Хозяйка дома, где живет Рабинович, убирает ему комнату, и готовит обед, и стелит постель, и чинит его белье и носки. И относится к нему с любовью, как к родному, хотя он – еврей, а она – христианка. И дочери ее любят его, потому что есть им теперь с кем поговорить. До того как поселился у них Рабинович, они были близки к тому, чтобы позабыть человеческий язык, ведь христиане считают их еврейками, а выкресты делают вид, что не знакомы с ними, дабы не сказали про них, что «свояк свояка видит издалека». Предки их были евреями и баловали бы их, но они… родились христианками, и ни одна душа не желает приблизить их к себе. Уже прошли старые времена, когда их деды и прадеды служили в церкви певчими, казначеями, священниками. И даже поднимались до сана епископов. И дамы, и господа, и консулы со своими женами приходили послушать их проповеди. А сейчас стоят эти девушки в церкви, загнанные в дальний угол, и все сторонятся их. Как поступают христиане, так поступают и евреи. Только христиане отдаляются от них, потому что их предки были евреями, а евреи отдаляются от них, потому что их предки крестились. В прежние времена новым христианам достаточно было общества друг друга, так как с каждым годом присоединялись к ним все новые христиане. С тех пор как стали прибывать сюда сионисты, перестали евреи креститься, и вот – они погибают тут от одиночества.
А отчего их предки переменили свою веру? Когда бежали они из своих краев от ярости притеснителей в Эрец Исраэль, то попали в пустынную разрушенную страну и не находили никаких средств к существованию. Скитались они по помойкам без куска хлеба и без угла, пока не заболели от голода и страданий. Прицепились к ним миссионеры и стали лечить их от болезней и от истощения. Не успели они встать на ноги, как окунулись в воды крещения. Думали: что станется с нами, если прольют на нас немного воды? Но воды, в которые погрузилось тело, дошли до души. Пробили они брешь в народе Израилевом и вышли из еврейства. Их примеру последовали другие. И казалось, что придет конец ненавистникам евреев, ибо исчезнут евреи. Вдруг произошло нечто, и изменилось лицо Эрец Исраэль. Из России, и из Румынии, и из других стран прибыли молодые евреи, и не как их отцы – умирать в Эрец, а пахать и боронить ее землю. Глядели на них люди и поражались – не в силах Эрец прокормить человека, и не в силах еврея обрабатывать ее землю, ветер посеют и пожнут бурю. Но хотя не имели они никакой поддержки, пошли и купили себе землю, и основали поселения. Вспахали свои земли, и засеяли поля, и насадили виноградники, и вырыли колодцы, и построили себе дома. На полях созрел урожай, и в виноградниках поспели гроздья винограда. Жили они в мире и выращивали свой хлеб. А на евреев, покинувших свой народ, пало проклятие, и сгинули они. А те, что остались из них, доживали свой век в одиночестве.

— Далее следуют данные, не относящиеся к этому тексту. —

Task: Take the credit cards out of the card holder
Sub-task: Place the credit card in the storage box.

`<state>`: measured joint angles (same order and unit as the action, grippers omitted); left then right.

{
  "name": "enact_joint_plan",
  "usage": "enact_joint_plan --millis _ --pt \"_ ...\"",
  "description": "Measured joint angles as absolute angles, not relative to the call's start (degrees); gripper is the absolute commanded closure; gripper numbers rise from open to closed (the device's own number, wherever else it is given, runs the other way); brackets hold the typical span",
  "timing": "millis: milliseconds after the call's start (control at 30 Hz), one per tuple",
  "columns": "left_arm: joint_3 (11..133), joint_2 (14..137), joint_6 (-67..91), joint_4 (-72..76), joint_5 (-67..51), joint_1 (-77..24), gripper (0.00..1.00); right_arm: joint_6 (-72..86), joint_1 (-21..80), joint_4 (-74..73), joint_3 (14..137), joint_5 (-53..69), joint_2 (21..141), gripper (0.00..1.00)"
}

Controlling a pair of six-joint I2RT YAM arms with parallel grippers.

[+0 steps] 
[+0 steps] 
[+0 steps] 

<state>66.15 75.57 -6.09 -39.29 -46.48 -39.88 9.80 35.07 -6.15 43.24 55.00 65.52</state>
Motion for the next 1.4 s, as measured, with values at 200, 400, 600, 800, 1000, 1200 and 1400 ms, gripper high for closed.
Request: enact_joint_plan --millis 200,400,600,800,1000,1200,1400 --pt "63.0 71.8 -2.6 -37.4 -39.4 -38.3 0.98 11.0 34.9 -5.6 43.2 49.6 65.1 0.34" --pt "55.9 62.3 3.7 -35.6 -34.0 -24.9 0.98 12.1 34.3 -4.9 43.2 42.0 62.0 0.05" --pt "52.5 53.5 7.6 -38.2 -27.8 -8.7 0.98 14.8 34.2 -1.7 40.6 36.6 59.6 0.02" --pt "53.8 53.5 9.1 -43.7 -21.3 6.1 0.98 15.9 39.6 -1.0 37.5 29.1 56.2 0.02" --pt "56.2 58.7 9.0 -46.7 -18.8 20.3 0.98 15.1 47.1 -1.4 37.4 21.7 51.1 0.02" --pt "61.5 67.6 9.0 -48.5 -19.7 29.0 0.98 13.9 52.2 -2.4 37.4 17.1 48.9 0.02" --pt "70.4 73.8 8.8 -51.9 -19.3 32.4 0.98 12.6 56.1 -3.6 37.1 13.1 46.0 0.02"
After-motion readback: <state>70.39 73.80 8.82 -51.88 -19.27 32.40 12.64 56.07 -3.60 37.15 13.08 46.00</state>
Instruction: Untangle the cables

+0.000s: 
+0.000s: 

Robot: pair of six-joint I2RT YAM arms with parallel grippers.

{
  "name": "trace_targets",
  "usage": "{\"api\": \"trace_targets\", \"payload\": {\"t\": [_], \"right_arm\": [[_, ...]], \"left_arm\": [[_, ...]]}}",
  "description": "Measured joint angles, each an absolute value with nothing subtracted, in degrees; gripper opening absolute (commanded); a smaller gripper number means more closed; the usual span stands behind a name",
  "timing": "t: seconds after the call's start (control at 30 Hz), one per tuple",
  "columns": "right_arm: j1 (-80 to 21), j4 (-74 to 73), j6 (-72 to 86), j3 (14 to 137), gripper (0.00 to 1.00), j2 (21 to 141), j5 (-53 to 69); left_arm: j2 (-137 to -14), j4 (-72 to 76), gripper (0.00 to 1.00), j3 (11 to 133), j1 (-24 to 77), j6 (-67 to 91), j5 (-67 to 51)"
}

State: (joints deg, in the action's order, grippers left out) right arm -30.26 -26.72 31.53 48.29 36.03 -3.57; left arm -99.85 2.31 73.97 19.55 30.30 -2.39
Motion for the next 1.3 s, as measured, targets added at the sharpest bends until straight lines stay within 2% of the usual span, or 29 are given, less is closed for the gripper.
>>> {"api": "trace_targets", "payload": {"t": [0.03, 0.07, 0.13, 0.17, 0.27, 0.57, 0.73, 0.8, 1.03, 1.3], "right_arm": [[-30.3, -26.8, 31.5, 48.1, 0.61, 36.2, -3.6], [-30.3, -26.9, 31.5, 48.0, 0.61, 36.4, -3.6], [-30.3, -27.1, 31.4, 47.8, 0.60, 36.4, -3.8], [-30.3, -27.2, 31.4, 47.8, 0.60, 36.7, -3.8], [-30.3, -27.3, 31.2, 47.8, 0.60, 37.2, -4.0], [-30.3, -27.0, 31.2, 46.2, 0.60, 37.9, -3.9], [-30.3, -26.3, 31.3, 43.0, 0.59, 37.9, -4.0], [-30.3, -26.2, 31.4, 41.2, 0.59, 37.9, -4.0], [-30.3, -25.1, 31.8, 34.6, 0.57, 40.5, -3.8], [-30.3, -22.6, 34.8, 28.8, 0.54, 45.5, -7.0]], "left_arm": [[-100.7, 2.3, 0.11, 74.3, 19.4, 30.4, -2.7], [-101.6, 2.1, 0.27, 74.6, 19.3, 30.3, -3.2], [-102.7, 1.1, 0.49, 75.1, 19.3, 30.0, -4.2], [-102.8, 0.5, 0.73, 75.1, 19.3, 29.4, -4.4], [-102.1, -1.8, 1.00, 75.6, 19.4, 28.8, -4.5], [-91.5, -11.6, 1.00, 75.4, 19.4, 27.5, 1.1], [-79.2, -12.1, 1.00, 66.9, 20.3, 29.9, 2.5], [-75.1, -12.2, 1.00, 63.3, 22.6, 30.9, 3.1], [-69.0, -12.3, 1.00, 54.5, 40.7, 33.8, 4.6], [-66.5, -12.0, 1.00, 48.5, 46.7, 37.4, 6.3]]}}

Бродят эта женщина и ее дочери по своему деревянному дому, полученному в наследство от родителей в Немецкой слободе. Порой они поражаются, глядя на него, на жильца этого, еврея, который ведет себя так, будто бы вся страна ему принадлежит. И возносят хвалу и благодарность Творцу за то, что послал Он человека, вернувшего им уважение к самим себе. Порой одна из девушек поднимает глаза на Рабиновича и вновь отводит их, но Рабинович – в руках другой. Порой одна из девушек поднимает глаза на Ицхака и вновь отводит их, но Ицхак – скромен и не смотрит на женщин.